» **Exercise prompt**: Lines to restate from the data below: from the one containing "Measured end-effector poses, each" to the one containing "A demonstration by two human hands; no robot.", both included. Give them again exactly, and only them.
(Material provided begins)
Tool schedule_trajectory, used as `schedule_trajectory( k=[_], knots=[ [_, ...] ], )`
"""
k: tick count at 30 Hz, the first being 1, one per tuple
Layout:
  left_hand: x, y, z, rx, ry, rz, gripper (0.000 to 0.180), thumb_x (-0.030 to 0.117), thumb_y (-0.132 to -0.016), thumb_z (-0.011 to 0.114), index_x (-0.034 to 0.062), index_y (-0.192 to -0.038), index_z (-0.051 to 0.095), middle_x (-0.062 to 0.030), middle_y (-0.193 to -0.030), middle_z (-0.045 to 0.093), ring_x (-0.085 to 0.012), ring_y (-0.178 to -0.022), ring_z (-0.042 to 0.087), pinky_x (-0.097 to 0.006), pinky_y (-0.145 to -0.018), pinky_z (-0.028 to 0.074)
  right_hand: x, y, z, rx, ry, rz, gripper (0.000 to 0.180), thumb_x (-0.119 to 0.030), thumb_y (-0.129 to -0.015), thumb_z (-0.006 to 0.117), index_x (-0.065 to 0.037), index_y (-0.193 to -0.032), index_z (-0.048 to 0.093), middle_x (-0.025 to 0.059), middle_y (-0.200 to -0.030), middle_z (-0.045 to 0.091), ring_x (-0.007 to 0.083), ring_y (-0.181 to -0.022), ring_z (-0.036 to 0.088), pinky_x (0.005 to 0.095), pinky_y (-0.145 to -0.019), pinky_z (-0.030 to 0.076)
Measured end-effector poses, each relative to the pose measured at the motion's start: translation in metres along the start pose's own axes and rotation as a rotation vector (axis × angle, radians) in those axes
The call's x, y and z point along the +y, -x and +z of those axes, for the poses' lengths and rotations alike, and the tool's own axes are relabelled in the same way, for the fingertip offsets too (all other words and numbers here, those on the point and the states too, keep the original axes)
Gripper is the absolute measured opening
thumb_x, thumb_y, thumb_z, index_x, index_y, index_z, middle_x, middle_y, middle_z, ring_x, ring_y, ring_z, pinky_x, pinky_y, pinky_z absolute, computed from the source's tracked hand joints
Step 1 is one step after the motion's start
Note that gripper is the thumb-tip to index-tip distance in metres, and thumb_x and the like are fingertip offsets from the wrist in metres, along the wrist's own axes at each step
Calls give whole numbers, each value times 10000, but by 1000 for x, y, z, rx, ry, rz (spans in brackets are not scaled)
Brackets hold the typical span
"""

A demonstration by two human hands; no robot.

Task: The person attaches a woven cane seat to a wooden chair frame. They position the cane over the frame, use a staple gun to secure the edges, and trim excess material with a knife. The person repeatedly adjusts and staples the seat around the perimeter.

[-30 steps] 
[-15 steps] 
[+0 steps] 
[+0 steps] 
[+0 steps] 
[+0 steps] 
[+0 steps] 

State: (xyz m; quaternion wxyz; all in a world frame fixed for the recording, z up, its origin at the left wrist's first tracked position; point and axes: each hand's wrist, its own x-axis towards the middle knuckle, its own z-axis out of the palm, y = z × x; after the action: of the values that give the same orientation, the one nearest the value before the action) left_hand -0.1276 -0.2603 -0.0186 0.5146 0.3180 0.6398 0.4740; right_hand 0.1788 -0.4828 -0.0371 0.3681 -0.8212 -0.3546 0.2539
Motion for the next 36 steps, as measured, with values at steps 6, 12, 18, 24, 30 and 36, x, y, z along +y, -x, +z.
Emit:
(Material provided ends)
» **Problem solution**:
Measured end-effector poses, each relative to the pose measured at the motion's start: translation in metres along the start pose's own axes and rotation as a rotation vector (axis × angle, radians) in those axes
The call's x, y and z point along the +y, -x and +z of those axes, for the poses' lengths and rotations alike, and the tool's own axes are relabelled in the same way, for the fingertip offsets too (all other words and numbers here, those on the point and the states too, keep the original axes)
Gripper is the absolute measured opening
thumb_x, thumb_y, thumb_z, index_x, index_y, index_z, middle_x, middle_y, middle_z, ring_x, ring_y, ring_z, pinky_x, pinky_y, pinky_z absolute, computed from the source's tracked hand joints
Step 1 is one step after the motion's start
Note that gripper is the thumb-tip to index-tip distance in metres, and thumb_x and the like are fingertip offsets from the wrist in metres, along the wrist's own axes at each step
Calls give whole numbers, each value times 10000, but by 1000 for x, y, z, rx, ry, rz (spans in brackets are not scaled)
Brackets hold the typical span
"""

A demonstration by two human hands; no robot.

There's nothing else to the answer.